From Valentine's Day on, a pussy willow wreath on your door can give visitors a springtime greeting to your home. But the wreaths last a lot longer than spring flowers. I gave my daughter one for Easter last year and it lasted so long, she put Christmas bows on it in December.
Lilley, a Chesapeake artist whose business is called The Lonesome Gourd, is known for oversized, richly dyed fruit and Indian bowls that she creates from gourds. Now she also is becoming known for her wreaths and cuttings.
Late fall and winter are Lilley's busy times, because her creations are wonderfully seasonal. She not only uses pussy willows and other early bloomers in late winter, both for wreaths and bouquets, but she also creates Christmas wreaths with a variety of greens and sells decorative items like luscious huge bunches - perhaps 4 feet tall -of winterberry covered with red berries.
Folks in the know, who attend the Williamsburg Farmers Market winter markets, coming up on March 8 and April 12 and the Maymont Flower and Garden Show this weekend in Richmond, among other events, line up to buy her cuttings and wreaths. Lilley also will sell wreaths from the Chesapeake farm shed where she does her work if you call her on her cell, (757) 435-2085.
Lilley's wreath and cutting business grew out of the family's wholesale tree nursery, Lilley Farms and Nursery in Chesapeake. Once a typical Hampton Roads farm where corn and soybeans grew, Lilley Farms began to diversify a couple of decades ago. Now the business has over 200 acres of trees, as well as a pick-your-own strawberry crop in May.
At first Lilley was making her wreaths and bouquets from cuttings gathered when the nursery trees were pruned. Now her business has grown so that rows of pussy willows - red Japanese willow, fantail willow, white snake willow and scarlet curly willow - are there just for her. So are the contorted mulberry trees and the winterberries.
"We started raising plants for fresh cuts alone," Lilley said.
The pussy willows are all already pruned back, none too early this year, it seems. She had to scramble to get her cuttings. The plants were budding earlier than usual because of the moderate winter.
"We try to cut the pussy willows real tight," she said, "but it's been so warm."
The contorted mulberries in the fields are also cut back.
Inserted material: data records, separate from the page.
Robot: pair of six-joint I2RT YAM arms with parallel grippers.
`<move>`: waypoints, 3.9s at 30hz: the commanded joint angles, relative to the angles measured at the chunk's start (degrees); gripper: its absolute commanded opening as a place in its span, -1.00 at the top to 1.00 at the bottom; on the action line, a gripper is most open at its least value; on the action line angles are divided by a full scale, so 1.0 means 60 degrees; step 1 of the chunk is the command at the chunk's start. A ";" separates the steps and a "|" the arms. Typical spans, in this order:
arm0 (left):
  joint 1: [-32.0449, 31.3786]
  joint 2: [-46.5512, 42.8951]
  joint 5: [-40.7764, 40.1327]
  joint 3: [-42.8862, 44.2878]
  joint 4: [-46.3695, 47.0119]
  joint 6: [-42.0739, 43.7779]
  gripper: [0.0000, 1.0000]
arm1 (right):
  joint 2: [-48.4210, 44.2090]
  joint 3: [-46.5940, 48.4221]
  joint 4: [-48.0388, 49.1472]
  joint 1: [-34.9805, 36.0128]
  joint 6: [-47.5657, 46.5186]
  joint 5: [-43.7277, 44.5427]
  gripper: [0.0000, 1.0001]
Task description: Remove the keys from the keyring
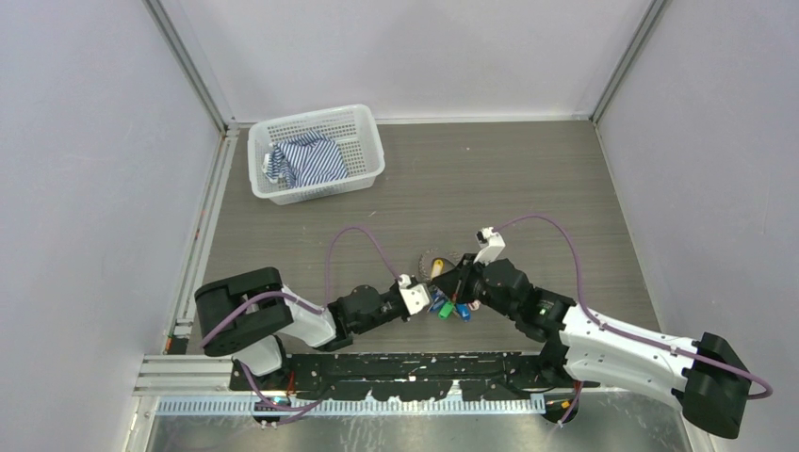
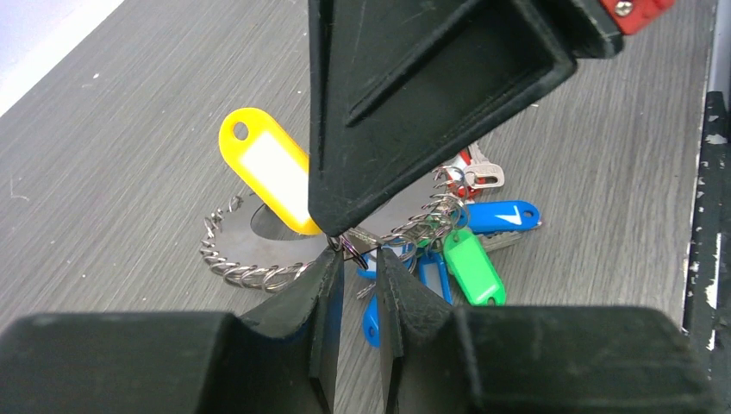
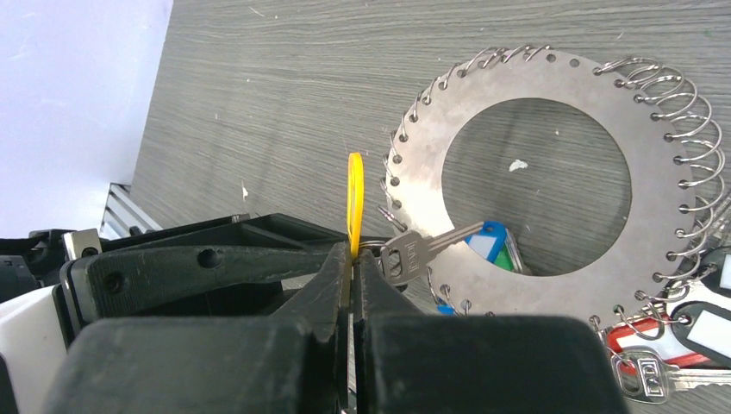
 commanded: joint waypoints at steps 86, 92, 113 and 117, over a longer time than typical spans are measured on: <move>-0.0809 -0.1995 -0.3607 0.1441 -0.3606 -0.0783 0.99 | -0.2755 -0.0576 -0.0854 -0.0052 0.0905 0.0279 0.99; -0.1209 -0.1704 -0.4244 0.1382 -0.3025 -0.0370 0.99 | -0.2749 -0.0560 -0.1330 -0.0041 0.0991 0.0377 0.99; -0.1471 -0.1436 -0.4921 0.1457 -0.2500 -0.0245 0.99 | -0.0265 -0.0081 -0.0652 -0.0028 0.0298 -0.1297 0.98; -0.1544 -0.1391 -0.4780 0.1488 -0.2498 -0.0167 0.99 | -0.0041 0.0099 -0.0890 -0.0028 0.0200 -0.1180 0.98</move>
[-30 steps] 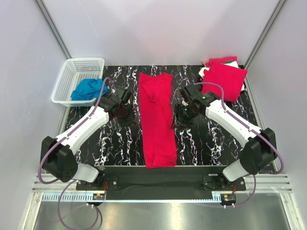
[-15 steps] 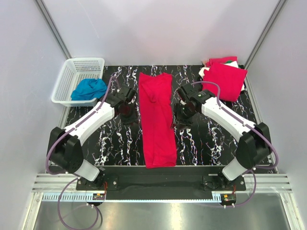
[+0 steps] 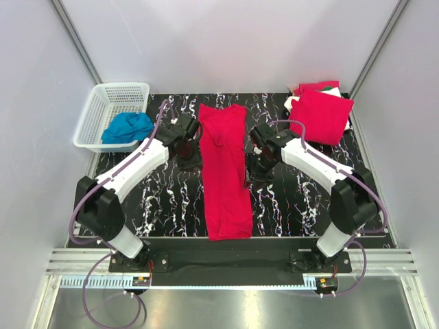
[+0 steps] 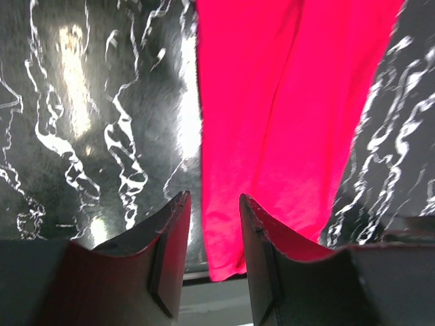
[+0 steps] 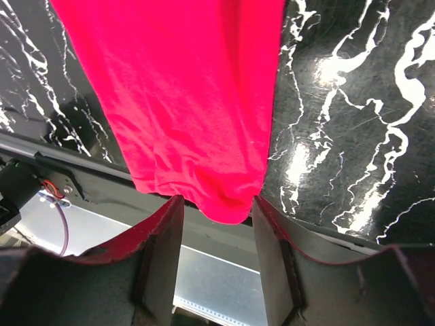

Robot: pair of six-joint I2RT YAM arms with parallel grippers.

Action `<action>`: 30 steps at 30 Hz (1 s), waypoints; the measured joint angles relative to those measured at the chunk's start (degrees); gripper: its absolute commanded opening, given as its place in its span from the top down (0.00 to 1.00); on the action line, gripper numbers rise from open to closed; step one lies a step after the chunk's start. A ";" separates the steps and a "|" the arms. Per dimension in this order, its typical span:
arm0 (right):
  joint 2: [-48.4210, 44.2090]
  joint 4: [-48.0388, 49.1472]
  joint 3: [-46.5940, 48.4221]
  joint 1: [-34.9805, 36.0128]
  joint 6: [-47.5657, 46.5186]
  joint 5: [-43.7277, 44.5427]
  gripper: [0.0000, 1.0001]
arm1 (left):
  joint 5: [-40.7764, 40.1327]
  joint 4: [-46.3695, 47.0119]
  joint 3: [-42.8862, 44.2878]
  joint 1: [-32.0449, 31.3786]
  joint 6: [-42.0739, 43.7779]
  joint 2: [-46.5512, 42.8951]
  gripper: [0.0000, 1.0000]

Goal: Fold and stack the t-shirts
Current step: Fold the tshirt

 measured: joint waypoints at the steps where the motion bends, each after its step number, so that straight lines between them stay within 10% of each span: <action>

Their thick bases grow as gnarled and crazy as their graceful curving branches.
"They look like the trees from the 'Wizard of Oz,' " Lilley said.
Now that some of the nursery trees are designated as trees for cuttings, it doesn't mean that pruned branches from other trees in the nursery, such as dawn redwoods, red maples and flowering apricots won't also make their way into the wreaths and bouquets, too. And at Christmas, Lilley has a choice of greens from variety of unusual cedars, firs and other nursery trees for her holiday wreaths.
Though Lilley makes hundreds of wreaths and has some help from workers on the farm, she usually mans the wreath making machine and fastens bunches of pussy willows and other plants around the metal wreath frames herself. She likes the creative aspect of making sure there are a variety of plants in each bunch and that maybe a piece of fantail willow, say, may show itself off by gracefully dropping into the center of the wreath.
"The more whimsical they are, the more people like them," Lilley said.
The 12-inch metal wreaths are called twig rings and the pedal-operated wreath machine presses down metal fasteners on the ring around bunches of plant material. Lilley is planning on selling a plain wreath with more pliable pins soon to folks who want to try and make their own.
But you would be hard pressed to compete with Lilley's vision of spring.